Point to Point

Todays (and yesterday) "point to point" and "point to multi point"....are very low cost alternatives to "trenching"...and perform darned well.

That 6.2 mile point to point I did....barely 85 feet above sea level...added from 1 to 2 ms to the hop. In really foul weather, maybe 3-4 ms.
Pretty darned good to feed internet to a 125 device network. It was a school. They had VoIP phones too! Classrooms doing streaming video, etc.

Even the super low cost old (legacy) nanostation m5's (they were like 75 bucks each)....they were as good as having a 100 meg switch with ethernet cable connecting two buildings.

Lightening hit zap one? Dirt cheap to replace. Feed your "external devices" from a lower cost Unifi POE switch...in case it gets taken out too. For high storm risk environments...Ubiquiti sells ethernet surge protectors....dirt cheap, properly grounded they work well for the small stuff. A major direct hit of course will still cook nearly everything.

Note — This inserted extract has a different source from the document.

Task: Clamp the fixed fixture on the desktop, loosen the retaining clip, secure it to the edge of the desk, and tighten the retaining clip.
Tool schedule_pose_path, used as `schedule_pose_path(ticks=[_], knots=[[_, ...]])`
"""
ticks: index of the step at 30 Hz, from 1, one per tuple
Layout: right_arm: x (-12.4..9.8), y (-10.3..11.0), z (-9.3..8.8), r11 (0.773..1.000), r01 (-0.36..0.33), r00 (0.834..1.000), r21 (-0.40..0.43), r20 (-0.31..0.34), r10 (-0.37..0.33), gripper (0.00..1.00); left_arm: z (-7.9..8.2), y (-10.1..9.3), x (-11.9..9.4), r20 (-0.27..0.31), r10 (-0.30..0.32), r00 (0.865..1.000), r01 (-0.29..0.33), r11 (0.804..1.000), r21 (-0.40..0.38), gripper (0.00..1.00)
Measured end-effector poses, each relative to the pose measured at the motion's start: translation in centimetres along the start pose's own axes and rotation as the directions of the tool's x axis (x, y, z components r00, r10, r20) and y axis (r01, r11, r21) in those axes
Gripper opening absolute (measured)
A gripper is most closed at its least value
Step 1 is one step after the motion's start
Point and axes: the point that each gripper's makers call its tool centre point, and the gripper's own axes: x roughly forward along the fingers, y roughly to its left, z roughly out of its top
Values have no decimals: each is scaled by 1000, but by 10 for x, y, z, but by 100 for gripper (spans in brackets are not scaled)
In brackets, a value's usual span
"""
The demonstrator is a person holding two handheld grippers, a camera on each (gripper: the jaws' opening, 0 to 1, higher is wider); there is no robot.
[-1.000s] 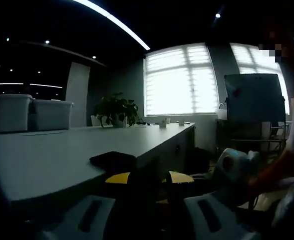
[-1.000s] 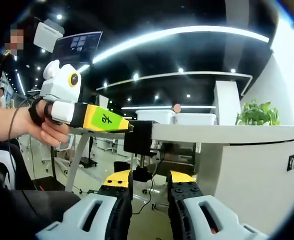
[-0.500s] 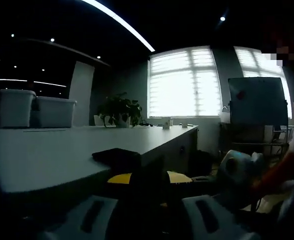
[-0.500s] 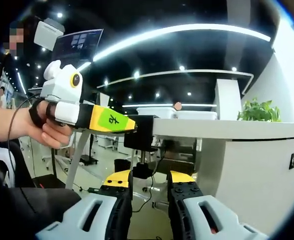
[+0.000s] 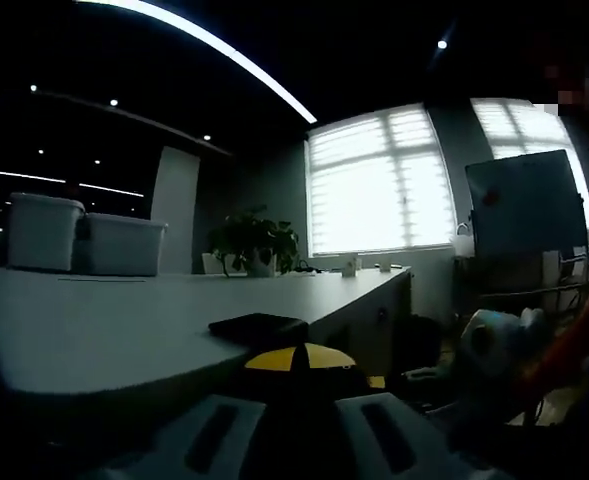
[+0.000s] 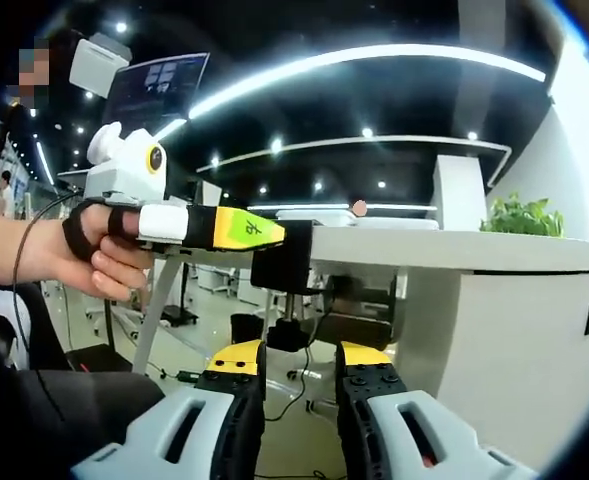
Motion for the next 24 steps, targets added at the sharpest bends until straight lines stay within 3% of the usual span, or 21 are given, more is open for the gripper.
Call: schedule_pose_path(ticks=[7,10,16,21,24], knots=[[9,6,-4,1000,-16,1000,-24,-6,16,26,0,0,0,11,-5,1000,5,1000,-31,1],[21,4,-5,999,24,999,39,-24,-23,26,-4,-1,2,-20,0,1000,-1,999,-46,1],[31,12,-12,1000,11,999,10,-33,-11,26,-8,0,4,-40,1,999,-3,999,-54,1],[38,8,-19,999,44,998,2,-51,-43,26,-8,0,5,-63,-21,998,19,999,-28,1],[40,8,-26,997,61,996,44,-62,-59,26,-8,0,6,-72,-28,997,26,999,-34,1]])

But to be honest, I stopped using those surge protectors in most cases....since the P2P radios are so dirt cheap to replace, and it made for a cleaner connection.
 
Trenching is easy

I think it's like most things. If you have already developed a relationship with a vendor for this job, it suddenly becomes an option when needed. If you don't have this, then it just isn't one of the possible answers when you are faced with the question of how to get networking from A to B.

We have a residential client with a giant house where the basement ceiling is all finished in drywall - even in the mechanicals room sans a tiny corner. Couple that with poor planning during construction where they ran only a total of 5 network runs (in a 5,000 sq. ft house with 6 bedrooms!), and suddenly trying to make wifi work is big project. We have one room that just doesn't get a signal, after trying a meshed AP in various positions near that room and failing, we're going to trench a cable from the basement out through the wall and around the back perimeter of the house, then back in to the problem room. Way less disruption than poking a dozen holes in the walls & ceilings to do it inside. My wiring guy has a vendor, we're probably looking at $1K all in for this one job, not bad, I suppose - the client said "just do what you have to do" so I guess the money isn't an issue.